## PROBLEM DESCRIPTION
Repeat the data below in full. Pictures must not be part of the copy.

## DATA EXTRACT
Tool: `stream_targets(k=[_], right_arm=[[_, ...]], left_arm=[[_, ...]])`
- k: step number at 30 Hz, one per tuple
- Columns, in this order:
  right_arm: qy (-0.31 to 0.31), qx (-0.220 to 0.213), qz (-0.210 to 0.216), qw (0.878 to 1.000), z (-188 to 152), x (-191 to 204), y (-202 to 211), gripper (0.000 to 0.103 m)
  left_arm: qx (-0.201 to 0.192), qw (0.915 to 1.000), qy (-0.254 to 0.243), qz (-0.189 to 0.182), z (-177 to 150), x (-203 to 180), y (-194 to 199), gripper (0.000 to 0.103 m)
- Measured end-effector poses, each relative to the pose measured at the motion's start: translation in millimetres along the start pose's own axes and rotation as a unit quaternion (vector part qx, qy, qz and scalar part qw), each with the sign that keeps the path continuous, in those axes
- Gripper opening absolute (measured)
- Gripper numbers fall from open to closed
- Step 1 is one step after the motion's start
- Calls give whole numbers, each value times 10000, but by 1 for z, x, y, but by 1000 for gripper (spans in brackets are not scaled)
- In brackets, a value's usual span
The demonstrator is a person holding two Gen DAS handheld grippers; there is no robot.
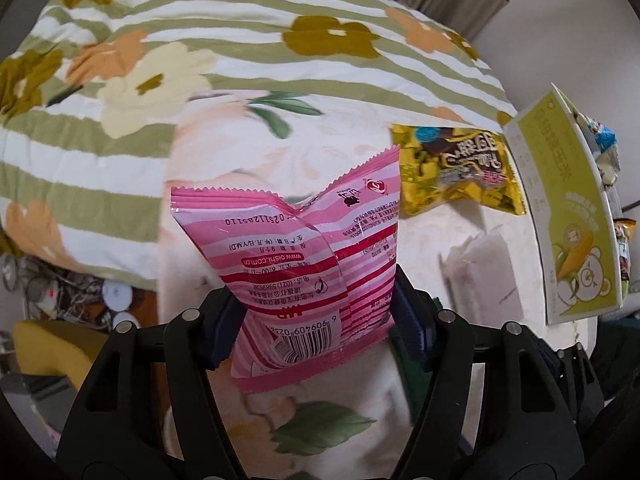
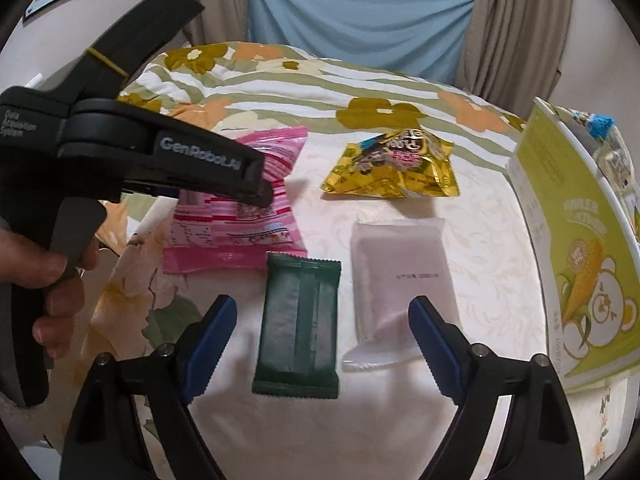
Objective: Organize snacks
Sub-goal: 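Grasp the pink striped bag with the left tool while the right tool grasps the dark green packet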
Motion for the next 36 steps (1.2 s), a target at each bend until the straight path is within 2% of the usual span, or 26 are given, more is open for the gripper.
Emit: stream_targets(k=[2, 11, 16, 19, 28, 36], right_arm=[[16, 23, 93, 10000, 0, 4, -3, 74], [55, 393, 266, 9989, -11, 14, -29, 62], [59, 453, 216, 9987, -11, 14, -34, 59], [63, 583, 222, 9980, -13, 15, -40, 42], [-133, 623, 301, 9975, -12, 13, -38, 41], [-246, 243, 259, 9991, 11, 5, 1, 41]], left_arm=[[-15, 10000, 53, 21, -2, 6, 2, 64], [-92, 9999, 77, 123, -4, 15, 7, 63], [-71, 9999, 21, 129, -6, 17, 9, 63], [-66, 9998, -14, 174, -8, 18, 11, 63], [-188, 9997, 44, 129, -8, 19, 28, 63], [-444, 9990, -40, 12, 6, 1, 72, 63]])
Point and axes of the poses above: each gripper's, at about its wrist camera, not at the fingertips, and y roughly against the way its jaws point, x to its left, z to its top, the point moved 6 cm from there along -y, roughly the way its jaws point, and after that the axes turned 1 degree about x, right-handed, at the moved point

## SOLVED PROBLEM
Tool: `stream_targets(k=[_], right_arm=[[_, ...]], left_arm=[[_, ...]])`
- k: step number at 30 Hz, one per tuple
- Columns, in this order:
  right_arm: qy (-0.31 to 0.31), qx (-0.220 to 0.213), qz (-0.210 to 0.216), qw (0.878 to 1.000), z (-188 to 152), x (-191 to 204), y (-202 to 211), gripper (0.000 to 0.103 m)
  left_arm: qx (-0.201 to 0.192), qw (0.915 to 1.000), qy (-0.254 to 0.243), qz (-0.189 to 0.182), z (-177 to 150), x (-203 to 180), y (-194 to 199), gripper (0.000 to 0.103 m)
- Measured end-effector poses, each relative to the pose measured at the motion's start: translation in millimetres along the start pose's own axes and rotation as a unit quaternion (vector part qx, qy, qz and scalar part qw), each with the sign that keeps the path continuous, in those axes
- Gripper opening absolute (measured)
- Gripper numbers fall from open to closed
- Step 1 is one step after the motion's start
- Calls give whole numbers, each value times 10000, but by 1 for z, x, y, but by 1000 for gripper (spans in brackets are not scaled)
- In brackets, a value's usual span
The demonstrator is a person holding two Gen DAS handheld grippers; there is no robot.
Objective: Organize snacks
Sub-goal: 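Grasp the pink striped bag with the left tool while the right tool grasps the dark green packet
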Motion for the next 36 steps (1.2 s), a target at each bend until the straight path is within 2% of the usual span, or 26 are given, more is open for the gripper.
Emit: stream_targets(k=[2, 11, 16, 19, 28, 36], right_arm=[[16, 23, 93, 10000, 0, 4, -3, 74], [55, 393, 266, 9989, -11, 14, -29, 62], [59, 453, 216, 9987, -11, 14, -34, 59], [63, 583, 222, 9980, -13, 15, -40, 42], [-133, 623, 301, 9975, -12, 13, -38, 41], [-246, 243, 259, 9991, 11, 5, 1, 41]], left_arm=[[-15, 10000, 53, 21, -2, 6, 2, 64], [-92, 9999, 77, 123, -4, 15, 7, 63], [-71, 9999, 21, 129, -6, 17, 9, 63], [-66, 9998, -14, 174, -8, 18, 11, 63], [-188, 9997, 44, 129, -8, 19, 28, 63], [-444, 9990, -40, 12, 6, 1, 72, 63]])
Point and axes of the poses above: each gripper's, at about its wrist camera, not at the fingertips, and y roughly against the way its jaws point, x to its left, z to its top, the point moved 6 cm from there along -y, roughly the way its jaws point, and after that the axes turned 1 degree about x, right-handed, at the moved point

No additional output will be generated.